On May 18, 2026, the Parties entered into an amendment (the “Amendment”) to the Purchase Agreement to extend the “outside date” on which the Purchase Agreement may be terminated by either Party if the closing of the Transaction has not occurred from May 21, 2026 to July 31, 2026. Other than as described herein, the terms of the Purchase Agreement that were previously disclosed remain unchanged. The consummation of the Transaction is subject to certain customary closing conditions.

The foregoing description of the Amendment is qualified in its entirety by reference to the full text of the Amendment, a copy of which will be filed as an exhibit to the Company’s Quarterly Report on Form 10-Q for the quarter ending June 30, 2026.


SIGNATURES

Pursuant to the requirements of the Securities Exchange Act of 1934, the registrant has duly caused this report to be signed on its behalf by the undersigned hereunto duly authorized.

 

 

Pursuit Attractions and Hospitality, Inc.

 

(Registrant)

 

 

 

Date: May 20, 2026

By:

/s/ Michael L. Bosco

 

 

Michael L. Bosco

 

Title:

Chief Accounting Officer

 


FAQ

What did Pursuit Attractions and Hospitality, Inc. (PRSU) announce in this 8-K?

Pursuit Attractions and Hospitality, Inc. announced an amendment to its Equity Purchase Agreement to sell its Flyover flying theater attractions business, extending the contract’s outside closing date while leaving all other transaction terms unchanged and still subject to customary closing conditions.

How does the amendment affect Pursuit (PRSU)’s Flyover business sale timeline?

The amendment moves the agreement’s outside date for closing the Flyover business sale from May 21, 2026 to July 31, 2026. This gives the parties additional time to satisfy customary closing conditions before either side can terminate the agreement under that provision.
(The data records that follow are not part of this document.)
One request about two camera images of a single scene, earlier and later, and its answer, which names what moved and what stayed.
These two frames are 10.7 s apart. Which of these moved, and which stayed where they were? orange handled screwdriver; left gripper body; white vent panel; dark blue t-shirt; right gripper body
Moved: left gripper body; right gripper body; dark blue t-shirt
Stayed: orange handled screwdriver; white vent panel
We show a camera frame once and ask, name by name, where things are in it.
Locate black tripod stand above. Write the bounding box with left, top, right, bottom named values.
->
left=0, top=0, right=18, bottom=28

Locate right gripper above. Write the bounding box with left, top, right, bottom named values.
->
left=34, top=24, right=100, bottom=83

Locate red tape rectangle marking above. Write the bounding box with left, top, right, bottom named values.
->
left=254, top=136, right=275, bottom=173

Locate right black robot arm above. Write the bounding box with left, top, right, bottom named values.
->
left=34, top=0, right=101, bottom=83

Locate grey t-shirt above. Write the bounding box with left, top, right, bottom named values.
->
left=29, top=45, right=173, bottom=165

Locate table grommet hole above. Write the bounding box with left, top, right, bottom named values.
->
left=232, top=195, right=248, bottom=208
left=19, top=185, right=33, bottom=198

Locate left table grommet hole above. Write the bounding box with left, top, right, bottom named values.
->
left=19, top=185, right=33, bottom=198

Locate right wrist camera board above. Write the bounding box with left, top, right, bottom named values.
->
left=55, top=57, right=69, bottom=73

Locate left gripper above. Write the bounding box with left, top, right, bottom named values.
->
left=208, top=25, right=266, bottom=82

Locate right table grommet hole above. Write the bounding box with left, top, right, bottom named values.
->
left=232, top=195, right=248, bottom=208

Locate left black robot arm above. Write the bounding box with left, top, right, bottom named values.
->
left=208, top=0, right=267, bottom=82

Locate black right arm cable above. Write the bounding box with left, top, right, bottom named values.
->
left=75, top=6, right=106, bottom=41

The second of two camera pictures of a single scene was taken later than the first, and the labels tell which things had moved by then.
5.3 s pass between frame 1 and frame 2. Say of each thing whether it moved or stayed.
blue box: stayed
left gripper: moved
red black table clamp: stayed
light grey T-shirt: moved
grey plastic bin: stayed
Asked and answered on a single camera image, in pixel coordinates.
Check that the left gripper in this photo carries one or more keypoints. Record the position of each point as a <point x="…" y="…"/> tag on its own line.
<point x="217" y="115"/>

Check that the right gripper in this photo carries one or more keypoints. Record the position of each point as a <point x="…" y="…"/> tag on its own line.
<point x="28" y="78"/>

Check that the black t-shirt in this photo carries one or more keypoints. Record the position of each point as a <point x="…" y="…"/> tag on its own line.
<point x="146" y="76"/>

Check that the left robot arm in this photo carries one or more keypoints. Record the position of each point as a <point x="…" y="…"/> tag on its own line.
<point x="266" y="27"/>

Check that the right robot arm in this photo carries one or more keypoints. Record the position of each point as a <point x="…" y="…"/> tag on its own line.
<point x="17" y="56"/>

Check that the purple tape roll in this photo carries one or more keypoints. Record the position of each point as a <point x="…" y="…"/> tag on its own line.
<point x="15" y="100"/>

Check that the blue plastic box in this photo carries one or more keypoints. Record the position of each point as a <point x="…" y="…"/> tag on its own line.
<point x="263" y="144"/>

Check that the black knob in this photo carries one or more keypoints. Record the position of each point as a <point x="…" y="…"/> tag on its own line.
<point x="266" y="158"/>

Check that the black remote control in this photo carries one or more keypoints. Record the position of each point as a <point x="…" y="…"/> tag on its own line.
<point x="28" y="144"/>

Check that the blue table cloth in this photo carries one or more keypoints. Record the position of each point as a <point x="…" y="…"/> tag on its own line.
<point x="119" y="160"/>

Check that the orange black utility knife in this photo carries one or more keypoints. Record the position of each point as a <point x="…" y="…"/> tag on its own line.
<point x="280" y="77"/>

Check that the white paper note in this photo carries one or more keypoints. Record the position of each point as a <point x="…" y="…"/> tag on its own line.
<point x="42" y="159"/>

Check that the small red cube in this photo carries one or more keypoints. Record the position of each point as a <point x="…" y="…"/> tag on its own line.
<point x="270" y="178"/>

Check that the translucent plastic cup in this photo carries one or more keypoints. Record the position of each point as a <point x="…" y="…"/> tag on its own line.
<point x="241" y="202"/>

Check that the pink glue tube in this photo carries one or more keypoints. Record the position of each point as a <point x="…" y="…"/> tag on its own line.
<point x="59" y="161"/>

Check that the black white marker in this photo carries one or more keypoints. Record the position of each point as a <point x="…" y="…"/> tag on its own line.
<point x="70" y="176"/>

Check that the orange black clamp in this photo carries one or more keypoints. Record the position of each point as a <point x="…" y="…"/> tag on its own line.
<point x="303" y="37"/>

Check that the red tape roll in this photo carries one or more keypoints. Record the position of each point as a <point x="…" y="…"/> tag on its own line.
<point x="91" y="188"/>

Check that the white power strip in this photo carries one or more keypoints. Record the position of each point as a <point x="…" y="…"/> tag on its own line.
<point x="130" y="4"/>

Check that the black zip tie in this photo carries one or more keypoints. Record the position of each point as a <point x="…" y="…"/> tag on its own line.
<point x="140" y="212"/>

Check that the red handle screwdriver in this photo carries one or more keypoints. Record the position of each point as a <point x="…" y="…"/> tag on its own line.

Are the main terms of Pursuit (PRSU)’s Flyover sale changing in this update?

No, the company states that, other than extending the outside date, the previously disclosed terms of the Equity Purchase Agreement remain unchanged. The buyer, sellers, and guarantor continue under the same fundamental deal structure and closing conditions as originally agreed.

Who is buying Pursuit (PRSU)’s Flyover flying theater attractions business?

The buyer is Flyover Attractions B.V., which agreed to purchase all outstanding equity interests in the subsidiaries that comprise Pursuit’s Flyover flying theater attractions business. Brogent Technologies, Inc. is named as guarantor of certain obligations in the Equity Purchase Agreement.

Where will investors find the full text of Pursuit (PRSU)’s amendment?

The company states the full amendment will be filed as an exhibit to its Quarterly Report on Form 10-Q for the quarter ending June 30, 2026. Investors can review that exhibit when the Form 10-Q becomes publicly available through regulatory filings.